If n=5, then the K-point to calculate (k-2) * *, (k-1) * *, (k-0) *, (k+1) *and (k+2) * These five values, and the first k+1 points need to calculate (k-1) * *,( k-0) * *, (k+1) *, (k+2) * and (k+3) * These five values, of which three are duplicates, only two need to calculate.

Regardless of boundary and initialization, a one-dimensional mean blur requires only 2 calculations per point, so its time complexity is O (C).

If the Gaussian blur can also use the previous calculation as the mean blur to calculate the current point is good, but the value of the Gaussian window is not exactly equal, but to calculate a similar (k-2) * *, (k-1), (k-0), (k+1) and (k+2) Such results, so the direct copy of the mean fuzzy method is certainly not feasible.

Fortunately, however, we can use multiple mean blur to approximate the result of Gaussian blur. Here, I do not enumerate the specific formula, only from the qualitative point of view to analyze why this can be done: in one dimension, the function image of the mean fuzzy window function is a straight line (covered area is a rectangle), Gaussian Blur window function image is a normal distribution of the image, the rectangle and the rectangle convolution is a triangle, analogy, The rectangular and triangular coils are a convex curve similar to the two-time function ... The more times the convolution is found, the closer the image is to the normal distribution.




The specific value of the mean filter window can be seen in the reference literature and related papers.

The data show that the fuzzy result and Gaussian blur have only 4% error after 4 times of the correct mean value. In engineering practice, we generally use 3-time mean-value ambiguity to approximate Gaussian blur.

Thus, in addition to the previous decomposition of the 2D function into two 1D functions, a K-point image of the pic Gaussian blur requires 2*2*3*k multiplication calculation, time complexity reduced to the constant level O (C).

Tips:

The implementation of fast Gaussian blur requires not only the optimization of the algorithm, but also the optimization of each step in the process of writing the code. For example, when accessing an array, the array is accessed in memory to improve the first-level cache hit rate, multiply-combine the two multiplication and one-time addition into one addition and one multiplication, calculate if the N-squared multiplication of 2, as far as possible to replace the displacement calculation, as far as possible to avoid floating-point operations, Turn repetitive operations into tables and so on. In short, you need to think more to write faster code.

Reference

Http://blog.ivank.net/fastest-gaussian-blur.html

https://fgiesen.wordpress.com/2012/07/30/fast-blurs-1/

https://fgiesen.wordpress.com/2012/08/01/fast-blurs-2/

Fast Gaussian Blur

Contact Us

The content source of this page is from Internet, which doesn't represent Alibaba Cloud's opinion; products and services mentioned on that page don't have any relationship with Alibaba Cloud. If the content of the page makes you feel confusing, please write us an email, we will handle the problem within 5 days after receiving your email.
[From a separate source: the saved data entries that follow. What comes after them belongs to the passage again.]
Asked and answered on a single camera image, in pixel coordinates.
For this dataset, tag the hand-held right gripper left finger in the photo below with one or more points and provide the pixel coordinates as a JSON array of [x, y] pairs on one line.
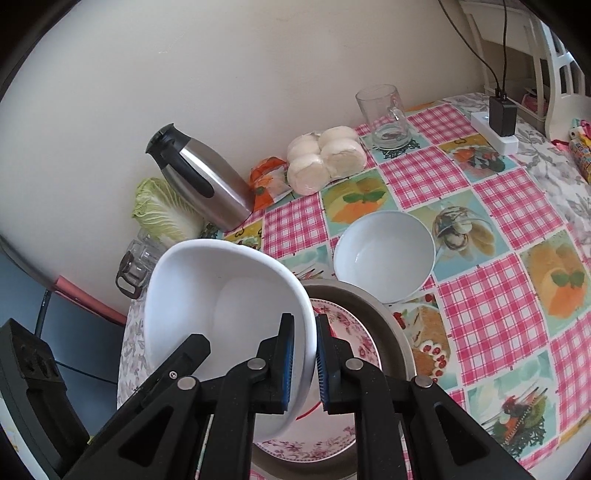
[[284, 364]]

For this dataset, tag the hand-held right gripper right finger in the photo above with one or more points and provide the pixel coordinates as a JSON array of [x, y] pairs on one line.
[[325, 369]]

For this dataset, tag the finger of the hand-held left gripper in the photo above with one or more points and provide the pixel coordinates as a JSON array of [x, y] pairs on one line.
[[189, 355]]

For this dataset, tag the pink floral rim plate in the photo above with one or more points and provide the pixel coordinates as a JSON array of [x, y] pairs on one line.
[[344, 327]]

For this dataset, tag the plain white bowl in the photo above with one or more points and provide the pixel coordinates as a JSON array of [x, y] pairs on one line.
[[207, 286]]

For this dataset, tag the stainless steel basin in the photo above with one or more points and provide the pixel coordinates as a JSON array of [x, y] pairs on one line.
[[388, 332]]

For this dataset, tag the blue cabinet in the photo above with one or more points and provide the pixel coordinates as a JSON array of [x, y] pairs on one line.
[[78, 332]]

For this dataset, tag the pink bar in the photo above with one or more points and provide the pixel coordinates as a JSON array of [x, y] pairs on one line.
[[92, 300]]

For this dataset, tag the clear glass jar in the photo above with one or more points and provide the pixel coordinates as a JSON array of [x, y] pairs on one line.
[[138, 261]]

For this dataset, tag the pale blue bowl red emblem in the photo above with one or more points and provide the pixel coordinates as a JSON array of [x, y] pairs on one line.
[[383, 258]]

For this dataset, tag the napa cabbage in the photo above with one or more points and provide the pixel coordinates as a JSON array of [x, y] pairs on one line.
[[161, 212]]

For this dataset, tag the pink checkered tablecloth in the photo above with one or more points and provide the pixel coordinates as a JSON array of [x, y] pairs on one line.
[[485, 295]]

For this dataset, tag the stainless steel thermos jug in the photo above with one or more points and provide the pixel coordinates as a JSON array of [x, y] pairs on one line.
[[207, 175]]

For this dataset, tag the orange snack packet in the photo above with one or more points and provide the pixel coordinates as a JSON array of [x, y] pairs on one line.
[[268, 182]]

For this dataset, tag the bag of white buns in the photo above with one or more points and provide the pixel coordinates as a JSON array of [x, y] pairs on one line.
[[323, 157]]

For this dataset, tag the clear glass mug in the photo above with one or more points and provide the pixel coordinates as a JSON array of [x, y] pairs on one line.
[[381, 115]]

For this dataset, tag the white power strip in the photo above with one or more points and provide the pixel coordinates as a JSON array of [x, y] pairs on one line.
[[508, 143]]

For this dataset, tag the grey floral tablecloth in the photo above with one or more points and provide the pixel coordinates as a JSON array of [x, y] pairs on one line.
[[558, 170]]

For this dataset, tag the pink packet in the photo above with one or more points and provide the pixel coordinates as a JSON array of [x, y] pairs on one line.
[[534, 101]]

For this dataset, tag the pink wrapped candies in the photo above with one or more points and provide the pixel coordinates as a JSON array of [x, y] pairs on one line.
[[581, 128]]

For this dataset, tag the white chair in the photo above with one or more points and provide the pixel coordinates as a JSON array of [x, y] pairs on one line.
[[554, 69]]
If you find any instances of plagiarism from the community, please send an email to: info-contact@alibabacloud.com and provide relevant evidence. A staff member will contact you within 5 working days.

A Free Trial That Lets You Build Big!

Start building with 50+ products and up to 12 months usage for Elastic Compute Service

  • Sales Support

    1 on 1 presale consultation

  • After-Sales Support

    24/7 Technical Support 6 Free Tickets per Quarter Faster Response

  • Alibaba Cloud offers highly flexible support services tailored to meet your exact needs.